Anokion Announces Expansion of Exclusive Collaboration with Bristol Myers Squibb to Develop Novel Treatments for Autoimmune Diseases
Anokion SA, a Swiss biotechnology company focused on treating autoimmune disease by restoring normal immune tolerance, announced the expansion of an exclusive global collaboration agreement with Bristol Myers Squibb, focused on developing therapeutics for autoimmune diseases, to include Anokion’s lead antigen-specific drug candidate, KAN-101, for the treatment of celiac disease.
“We are excited to expand our relationship with Bristol Myers Squibb, which underscores the substantial therapeutic opportunity we believe our programs hold for people with autoimmune diseases who lack disease-modifying treatments today,” said John Hohneker, M.D., president and chief executive officer of Anokion. “Bristol Myers Squibb is an industry leader with significant capabilities across all phases of drug development. By expanding our agreement to encompass our celiac disease program, we are further ensuring that our novel discoveries have the resources needed to be fully prosecuted and reach as many patients as possible.”
Under the terms of the amended agreement, originally executed in 2016 with Celgene, now a Bristol Myers Squibb company, an undisclosed Amendment fee was paid to Anokion to include KAN-101 for the treatment of celiac disease in the exclusive global collaboration. Anokion is responsible for preclinical activities and Phase 1 clinical development of partnered programs, and Bristol Myers Squibb will fund subsequent trials and commercial activities at clinical proof-of-concept.
“We are intrigued by the opportunity to leverage this immune tolerization platform as a treatment for celiac disease, as well as multiple sclerosis,” said Rupert Vessey, Ph.D., M.A., B.M., B.Ch., F.R.C.P., D.Phil., executive vice president & president, research & early development, Bristol Myers Squibb. “We look forward to further collaborating with Anokion to bring potential new treatments to patients with autoimmune diseases.”

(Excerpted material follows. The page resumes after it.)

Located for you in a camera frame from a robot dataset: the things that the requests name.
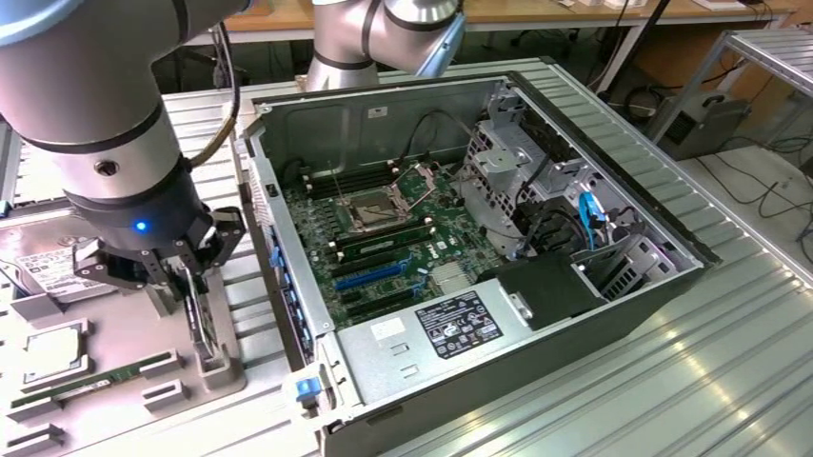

KAN-101 is currently being evaluated in a randomized, double-blind, placebo-controlled Phase 1 study, Assessment of KAN-101 in Celiac Disease (ACeD), that is designed to evaluate its safety and tolerability in patients with celiac disease on a gluten-free diet. Anokion anticipates reporting preliminary data from this first-in-human study later this year. In addition, ANK-700, Anokion’s second antigen-specific program, has completed IND-enabling studies and the company expects to initiate clinical development for the treatment of multiple sclerosis in the second half of 2020.
Anokion retains full control of its program focused on type 1 diabetes, as well as its research and development pipeline.